The door creaks loudly as I thrust it open and scramble out. Shaking, I can’t stop the tears. They leak from my eyes, trail down my cheeks, and plop onto the pavement as I hunch over my knees. Years of guilt flow like a river with no dam in sight. I bite my knuckles to curb the sob breaking loose in my chest.
I didn’t do it.
I didn’t start the fire.
I didn’t kill Chase.
A disjointed howl disturbs the night, and I realize it’s coming from me.
For thirteen years, I blamed myself, saw myself as this monster, this hollowed-out version of a man not worthy to live, let alone have any of his dreams come true.
Flashbacks of that night filter in. The heat of the summer well into the evening. My feet crunching over loose rocks on the sidewalk, the box of matches weighing heavy in my pocket. Silence pouring out of Sky’s house from that broken window. The smell of sulfur as the match lights. The indecision, the souring of my gut. Then, the trembling flick of my wrist and my heaving chest as I ran in the other direction. I didn’t look to see if the match made it into the house. I just assumed it did.

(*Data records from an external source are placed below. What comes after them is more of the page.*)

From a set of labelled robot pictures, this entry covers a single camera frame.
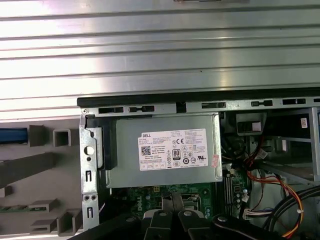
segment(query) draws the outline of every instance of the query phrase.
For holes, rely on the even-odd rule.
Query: orange wire
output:
[[[249,171],[247,171],[247,175],[251,180],[253,180],[255,182],[263,183],[263,184],[274,184],[274,183],[277,183],[277,184],[280,184],[284,189],[286,189],[293,196],[293,198],[295,198],[295,200],[298,202],[299,209],[301,211],[301,213],[300,213],[301,214],[300,223],[302,222],[303,217],[304,217],[303,205],[302,205],[301,199],[299,198],[297,193],[292,189],[292,187],[290,187],[288,184],[282,182],[281,180],[279,180],[275,176],[268,176],[268,177],[260,177],[260,178],[258,178],[256,176],[252,175],[251,172],[249,172]],[[299,227],[299,223],[297,223],[292,230],[290,230],[290,231],[286,232],[285,234],[283,234],[282,237],[291,238],[292,235],[294,234],[294,232],[298,229],[298,227]]]

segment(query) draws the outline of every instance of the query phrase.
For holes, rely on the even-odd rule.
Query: electronic component
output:
[[[219,128],[212,113],[118,120],[117,166],[108,171],[107,187],[220,182]]]
[[[211,219],[213,199],[210,189],[211,183],[132,187],[128,190],[128,200],[134,202],[131,212],[143,218],[145,211],[162,208],[162,193],[179,192],[186,210],[201,211]]]

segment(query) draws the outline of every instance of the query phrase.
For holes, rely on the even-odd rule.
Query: white sticker
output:
[[[307,129],[308,128],[308,122],[307,122],[307,118],[306,117],[301,118],[301,127],[303,129]]]
[[[265,159],[267,156],[268,156],[268,153],[262,148],[260,148],[255,159]]]
[[[141,171],[208,166],[206,129],[143,132],[138,147]]]
[[[248,195],[248,193],[243,194],[243,196],[242,196],[242,202],[247,203],[248,200],[249,200],[249,195]]]

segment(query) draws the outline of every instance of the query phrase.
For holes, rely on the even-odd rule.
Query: yellow wire
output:
[[[262,180],[262,181],[260,181],[260,182],[279,182],[279,180],[277,179],[277,180]],[[290,192],[291,192],[291,194],[292,195],[294,195],[295,196],[295,198],[297,199],[297,202],[298,202],[298,206],[299,206],[299,209],[300,209],[300,211],[301,211],[301,218],[300,218],[300,224],[302,223],[302,221],[303,221],[303,218],[304,218],[304,209],[303,209],[303,204],[302,204],[302,201],[301,201],[301,199],[300,199],[300,197],[298,196],[298,194],[293,190],[293,188],[291,187],[291,186],[289,186],[288,184],[286,184],[286,183],[284,183],[284,182],[281,182],[284,186],[286,186],[287,187],[287,189],[289,189],[290,190]],[[290,231],[288,231],[288,232],[286,232],[285,234],[283,234],[282,235],[282,237],[287,237],[287,236],[289,236],[290,234],[292,234],[292,233],[294,233],[297,229],[298,229],[298,227],[299,227],[299,224],[296,224],[296,226],[292,229],[292,230],[290,230]]]
[[[292,189],[292,187],[290,187],[288,184],[283,183],[288,189],[291,190],[291,193],[296,197],[297,201],[298,201],[298,205],[299,205],[299,209],[301,210],[301,218],[300,218],[300,223],[302,223],[302,220],[304,218],[304,209],[303,209],[303,205],[301,202],[301,199],[299,198],[299,196],[297,195],[297,193]],[[282,237],[287,237],[289,235],[291,235],[292,233],[294,233],[299,227],[299,224],[297,224],[292,230],[288,231],[287,233],[283,234]]]

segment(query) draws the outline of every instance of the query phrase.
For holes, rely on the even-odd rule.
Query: barcode
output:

But somehow, I wasn’t the one who started it.
Faulty fucking power strip.
Bewilderment claws its way out of my throat before sudden relief takes its place. My heart rate slows as the truth inhabits my bones, curling around my tattered soul.
I didn’t do it.
My lungs quietly inflate with air. One breath. Two, three. Each exhale banishes the ingrained denial.
I didn’t kill Chase.
Trek must have gotten out while I was breaking down and now leans against the car next to me. Waiting. Watching as I tumble my innocence around in my mind.
It wasn’t my fault.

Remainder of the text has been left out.